Rain by Leila Zak

And there was blood—so much blood.

I tried to shield my eyes, but it was impossible not to catch a glimpse. My body felt heavier than it had ever felt in my life, and I went rigid. My arms went numb; my jaw couldn’t even drop. I was trying—I really was—to fight the bile rising in my throat as it clawed its way up my insides, leaving ineffable rifts of shock and gaping scars of grief in its wake. I stared at the wreckage that we used to call home, and wondered, perhaps in vain, if this was all just a dream—a hallucination, sown through the seeds of the unrelenting hunger that continued to effervesce through me.

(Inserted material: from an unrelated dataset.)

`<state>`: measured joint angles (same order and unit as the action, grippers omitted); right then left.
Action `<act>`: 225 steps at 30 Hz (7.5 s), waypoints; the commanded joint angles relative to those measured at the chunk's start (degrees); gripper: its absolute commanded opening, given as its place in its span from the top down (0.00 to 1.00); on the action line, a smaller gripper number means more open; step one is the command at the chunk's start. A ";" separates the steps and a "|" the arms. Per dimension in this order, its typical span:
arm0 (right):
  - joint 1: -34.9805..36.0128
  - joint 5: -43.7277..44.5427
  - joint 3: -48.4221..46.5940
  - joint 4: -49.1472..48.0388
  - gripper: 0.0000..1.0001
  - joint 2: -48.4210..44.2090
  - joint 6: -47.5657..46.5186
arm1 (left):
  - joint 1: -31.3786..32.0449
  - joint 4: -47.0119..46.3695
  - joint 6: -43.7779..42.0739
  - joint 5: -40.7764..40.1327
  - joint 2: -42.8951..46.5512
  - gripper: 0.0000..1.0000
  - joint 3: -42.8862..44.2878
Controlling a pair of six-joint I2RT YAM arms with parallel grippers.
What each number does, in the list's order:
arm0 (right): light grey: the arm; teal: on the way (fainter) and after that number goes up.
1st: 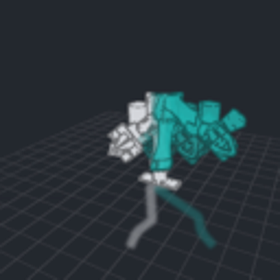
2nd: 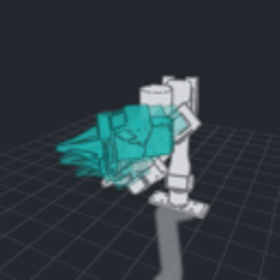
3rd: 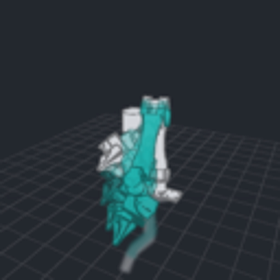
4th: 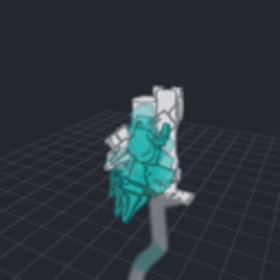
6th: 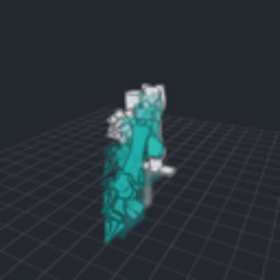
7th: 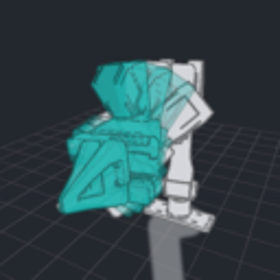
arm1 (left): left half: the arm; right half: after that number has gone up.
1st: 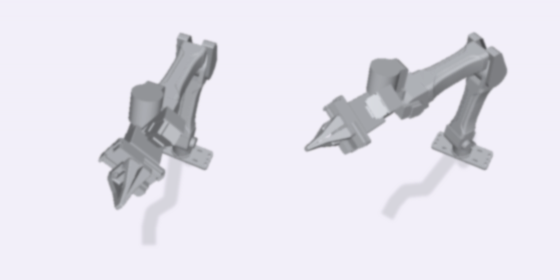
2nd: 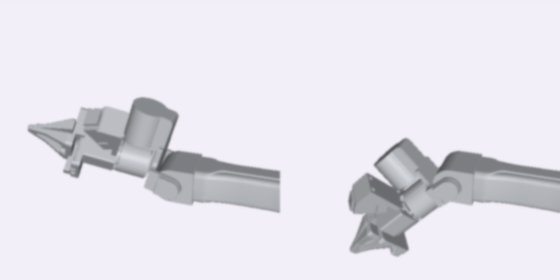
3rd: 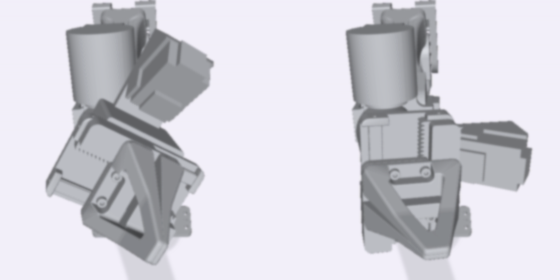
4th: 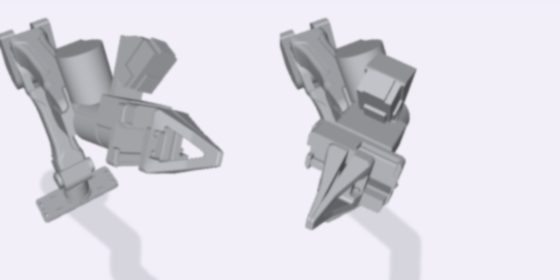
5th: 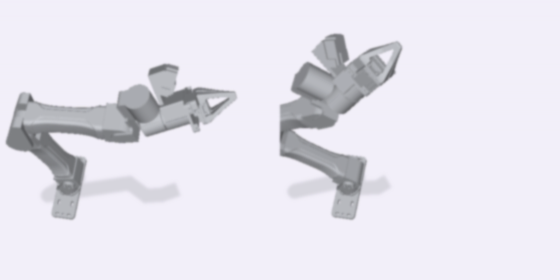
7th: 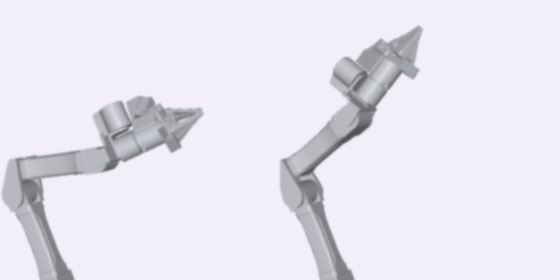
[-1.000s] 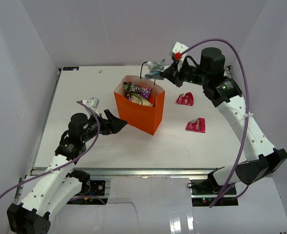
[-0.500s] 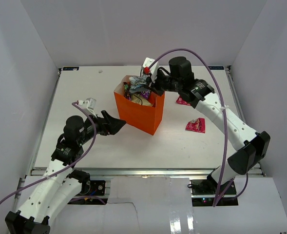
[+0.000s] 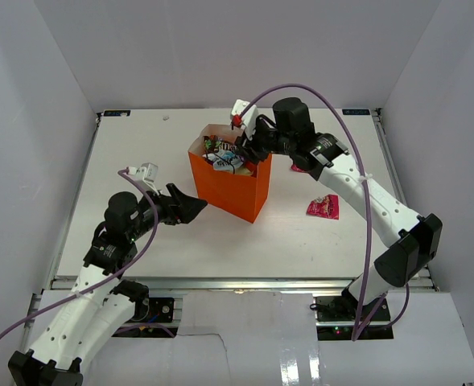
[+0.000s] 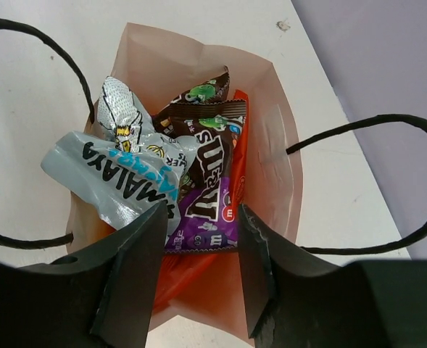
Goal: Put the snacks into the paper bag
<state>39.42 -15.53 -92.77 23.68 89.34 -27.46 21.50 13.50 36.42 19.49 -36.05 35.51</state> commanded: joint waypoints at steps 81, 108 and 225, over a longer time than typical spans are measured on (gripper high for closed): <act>-14.37 -13.04 -22.37 7.43 0.26 46.71 -1.11 | 0.04 10.41 5.06 -9.73 2.31 0.02 6.86; -24.82 -15.23 2.68 4.27 0.92 12.02 4.70 | 0.04 6.19 0.23 -10.61 6.00 0.02 5.89; -42.23 -23.04 20.17 33.44 0.92 12.98 -57.27 | 32.20 3.29 -14.98 -18.25 -33.74 0.03 52.22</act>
<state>-2.61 -33.67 -73.28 54.26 108.27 -86.04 53.49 17.58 21.82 3.77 -74.59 89.01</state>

It wasn’t just horrifying. It was petrifying: soul-weathering, to say the least. There was a force at play inside of me, crying out as if to tell me, from the deepest troughs of my being, that this was not right. It couldn’t be. The sheer quantity of horror worming its way inside of me pressed hard against my chest, opening up a void in my heart. I couldn’t think. The unforgiving abyss spiraled into every groove, crevice, and chasm of my chest, pouring out into my lungs and locking its searing grip over my ribs all at once. And yet, I still drew up the courage to take a step outside the little shelter that our now-damaged-tent offered, my bare feet sinking into the crimson grass with a sickening squelch.

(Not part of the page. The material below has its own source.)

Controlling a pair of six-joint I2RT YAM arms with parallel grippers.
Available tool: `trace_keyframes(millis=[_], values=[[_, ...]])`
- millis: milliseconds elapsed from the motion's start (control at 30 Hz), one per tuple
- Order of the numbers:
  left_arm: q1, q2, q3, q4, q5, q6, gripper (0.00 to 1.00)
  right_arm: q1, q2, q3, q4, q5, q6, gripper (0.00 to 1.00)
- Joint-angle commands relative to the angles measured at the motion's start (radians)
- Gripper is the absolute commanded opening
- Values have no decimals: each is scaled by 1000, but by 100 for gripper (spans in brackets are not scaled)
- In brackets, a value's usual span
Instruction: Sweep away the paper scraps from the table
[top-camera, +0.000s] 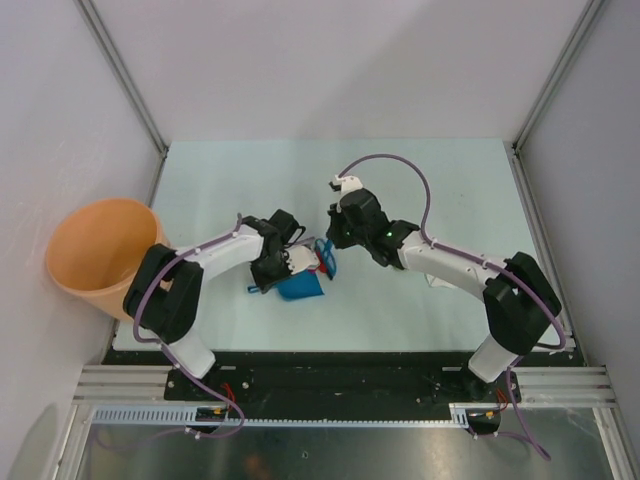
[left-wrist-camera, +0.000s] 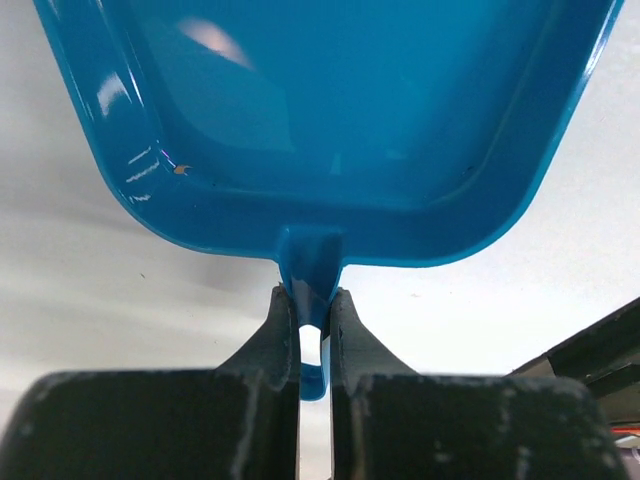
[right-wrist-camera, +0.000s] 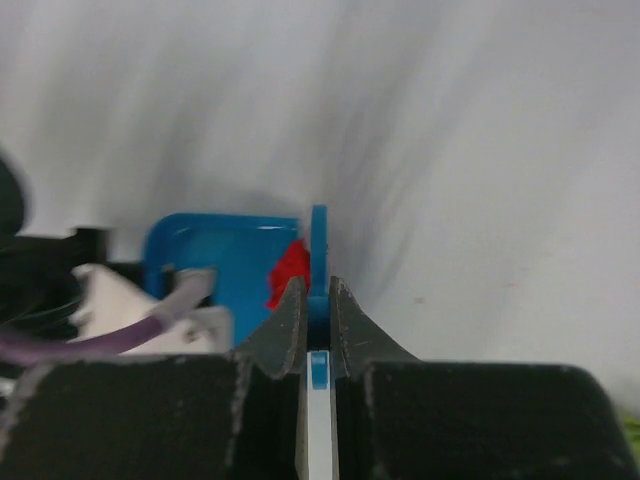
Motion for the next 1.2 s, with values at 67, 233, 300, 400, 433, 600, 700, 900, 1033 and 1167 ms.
trace_keyframes(millis=[67, 233, 300, 400, 433, 600, 700, 900, 1033, 1167], values=[[73, 7, 83, 52, 115, -39, 0, 53, -112, 12, 87, -152, 144, 0], [94, -62, 64, 73, 283, 22, 0, 52, -195, 12, 21, 20, 88, 0], [102, -91, 49, 79, 361, 30, 0, 55, -223, 13, 1, 60, 66, 0], [139, -154, 43, 89, 467, 38, 0, 58, -284, 29, -31, 172, 14, 0], [151, -185, 44, 90, 531, 35, 0, 57, -301, 38, -51, 231, -1, 0], [249, -257, 98, 90, 609, -28, 0, 57, -499, 81, -59, 377, -95, 0], [327, -314, 135, 92, 702, -74, 0, 58, -608, 90, -37, 365, -107, 0], [537, -433, 202, 90, 945, -199, 0, 61, -684, 98, -118, 376, -92, 0], [731, -498, 257, 90, 1082, -302, 0, 61, -671, 98, -165, 379, -84, 0], [1005, -552, 294, 92, 1254, -420, 0, 63, -642, 98, -191, 370, -75, 0]])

It wasn’t over. This time, I couldn’t will the nausea away. A parched gasp escaped my lips as my eyes locked onto the body of a woman, laying face-up and splayed out across the beaten path in front of me. I surprised even myself when I bent down to gently prize a strand of hair out of her face, tensing up at the touch of the unsettling cold that had seeped into her skin. The woman’s countenance, twisted in what looked to be a sorry mixture of shock, pleading, and agony, stared back at me, as vacant as her eyes were hollow.

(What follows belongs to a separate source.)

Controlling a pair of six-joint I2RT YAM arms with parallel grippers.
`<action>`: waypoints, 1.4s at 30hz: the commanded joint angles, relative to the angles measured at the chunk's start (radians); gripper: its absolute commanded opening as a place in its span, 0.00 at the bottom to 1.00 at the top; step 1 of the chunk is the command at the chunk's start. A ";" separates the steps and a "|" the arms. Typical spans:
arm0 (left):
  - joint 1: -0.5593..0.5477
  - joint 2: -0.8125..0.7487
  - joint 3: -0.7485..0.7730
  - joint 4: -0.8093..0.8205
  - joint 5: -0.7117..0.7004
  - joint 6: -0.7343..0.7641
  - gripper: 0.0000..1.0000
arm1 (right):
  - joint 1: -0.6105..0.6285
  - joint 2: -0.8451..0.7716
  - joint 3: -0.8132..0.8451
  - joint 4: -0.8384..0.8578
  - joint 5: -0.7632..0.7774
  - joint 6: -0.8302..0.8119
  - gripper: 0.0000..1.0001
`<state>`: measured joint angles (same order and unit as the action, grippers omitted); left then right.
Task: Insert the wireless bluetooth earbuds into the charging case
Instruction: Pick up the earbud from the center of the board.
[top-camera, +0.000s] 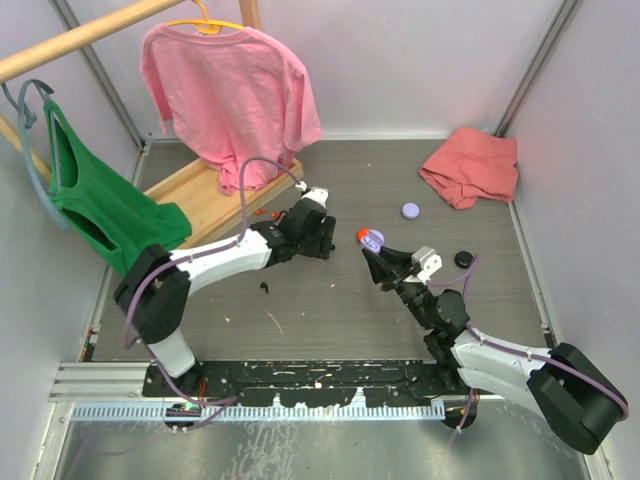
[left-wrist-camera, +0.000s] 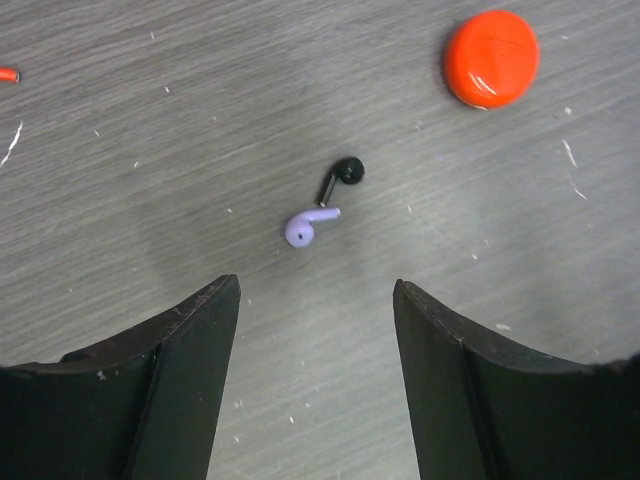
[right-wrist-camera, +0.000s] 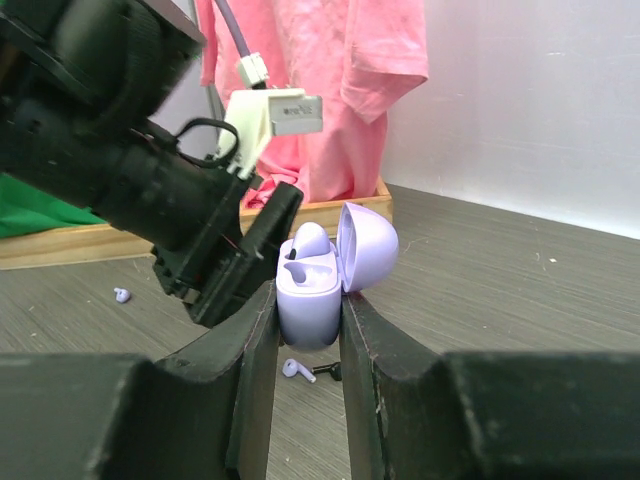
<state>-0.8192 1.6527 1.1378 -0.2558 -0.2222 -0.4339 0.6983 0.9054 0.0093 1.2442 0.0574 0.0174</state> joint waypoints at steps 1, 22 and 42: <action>0.026 0.081 0.104 -0.016 -0.076 0.006 0.64 | 0.004 -0.002 -0.048 0.069 0.038 -0.019 0.02; 0.057 0.362 0.311 -0.180 -0.148 0.067 0.64 | 0.003 0.002 -0.043 0.054 0.035 -0.028 0.02; 0.006 0.303 0.215 -0.217 -0.124 0.033 0.68 | 0.004 0.015 -0.040 0.052 0.033 -0.026 0.02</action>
<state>-0.8062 1.9995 1.3811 -0.4351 -0.3439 -0.3824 0.6983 0.9230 0.0093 1.2404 0.0780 0.0017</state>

My breath caught in my throat as, for a second, beneath the blood and bruises marring her face, I thought I recognized who she was.

It can’t be.

With emotion welling up in my throat, I fought to reorient my gazeI was going to be sick. Those telltale eyes bridged a path for so many haunting memories to flood back into me.

Khadija.

I thought back to my first menstruation, of which accompanied our first interaction, envisioning her kind eyes as she explained to me that this was in fact the first sign of womanhood. The first sign that I was growing up, maturing. She taught me how to weave a rag out of banyan leaves to soak up the blood. I recalled what she told me as she scaled the tree’s trunk, reaching for a cluster of leaves with her feet lodged in the deep crevices of its aerial roots.

“You need to remember what I show you, Arafa.” Her tone was warm as she looked down at me. “Because from now on, this is going to happen every month.” She leapt down from her foothold, elegiac reminiscence clouding her eyes.

“Back home, we used cloth to soak the blood, but this will have to make do.” She nodded toward the leaves as she started weaving, starting at a slow but rhythmic pace so I could see when and how each and every leaf was braided, woven, and folded. “We have to stay clean,” she warned. “Especially now, with all the walking and travel ahead of us.”

I recalled a twinge of uncertainty encroaching on her tone as she spoke of our journey. As Rohingya, we knew it was dangerous to travel through Arakan, especially with our large group. But it was necessary. We had to make it to the Bangladeshi border.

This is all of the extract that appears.